- [Task to complete]:
The whole listing is to be restated word for word with no images.

- [Information supplied]:
= Beginning of Section =
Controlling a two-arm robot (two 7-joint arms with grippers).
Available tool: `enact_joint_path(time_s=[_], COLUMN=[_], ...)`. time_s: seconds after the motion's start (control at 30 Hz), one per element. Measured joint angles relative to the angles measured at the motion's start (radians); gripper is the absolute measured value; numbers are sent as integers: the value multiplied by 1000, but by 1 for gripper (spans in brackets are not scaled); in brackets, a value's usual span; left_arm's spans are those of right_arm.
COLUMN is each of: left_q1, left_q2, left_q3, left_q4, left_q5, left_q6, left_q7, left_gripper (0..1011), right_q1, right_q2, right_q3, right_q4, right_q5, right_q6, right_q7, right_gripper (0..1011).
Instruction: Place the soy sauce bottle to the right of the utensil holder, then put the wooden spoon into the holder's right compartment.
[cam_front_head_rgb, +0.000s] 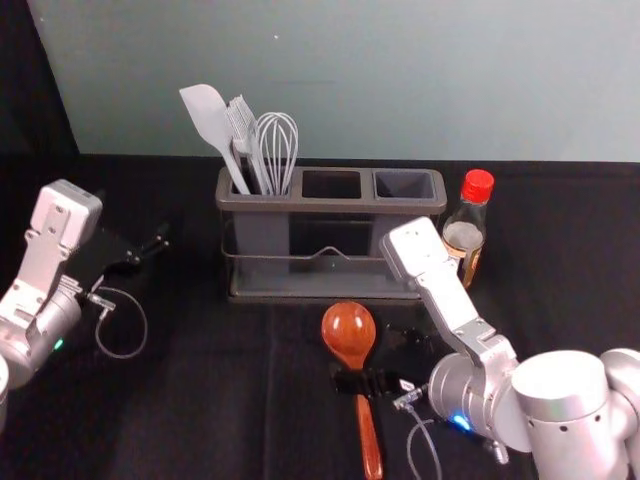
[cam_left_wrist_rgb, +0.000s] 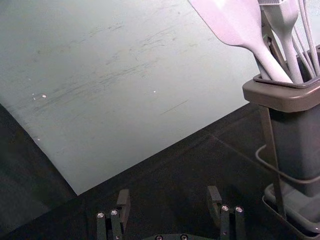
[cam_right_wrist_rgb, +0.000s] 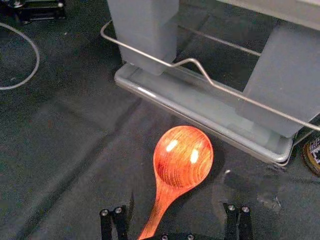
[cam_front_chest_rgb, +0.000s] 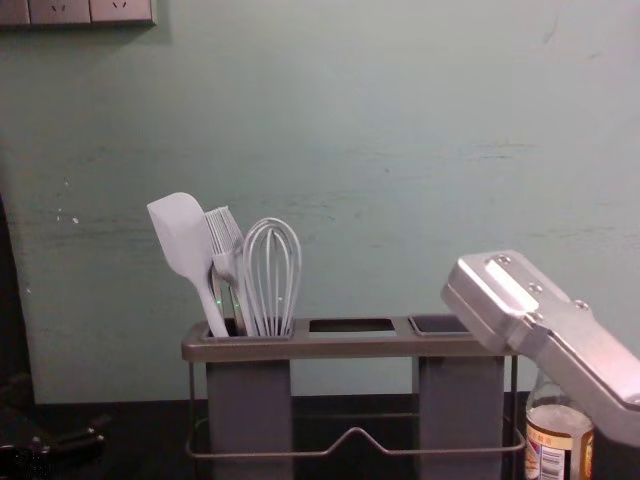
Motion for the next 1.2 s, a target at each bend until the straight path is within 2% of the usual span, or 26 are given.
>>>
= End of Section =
- [Result]:
Controlling a two-arm robot (two 7-joint arms with grippers).
Available tool: `enact_joint_path(time_s=[_], COLUMN=[_], ...)`. time_s: seconds after the motion's start (control at 30 Hz), one per element. Measured joint angles relative to the angles measured at the motion's start (radians); gripper is the absolute measured value; numbers are sent as integers: the value multiplied by 1000, but by 1 for gripper (spans in brackets are not scaled); in brackets, a value's usual span; left_arm's spans are those of right_arm.
COLUMN is each of: left_q1, left_q2, left_q3, left_q4, left_q5, left_q6, left_q7, left_gripper (0..1011), right_q1, right_q2, right_q3, right_q4, right_q5, right_q6, right_q7, right_gripper (0..1011).
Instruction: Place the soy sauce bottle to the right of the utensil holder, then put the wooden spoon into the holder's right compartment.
[cam_front_head_rgb, +0.000s] 
[cam_left_wrist_rgb, +0.000s] 
[cam_right_wrist_rgb, +0.000s] 
[cam_front_chest_rgb, +0.000s] 
Motion for the next 1.2 s, a target at each bend until the straight path is within 2% of the usual span, or 26 are given.
>>>

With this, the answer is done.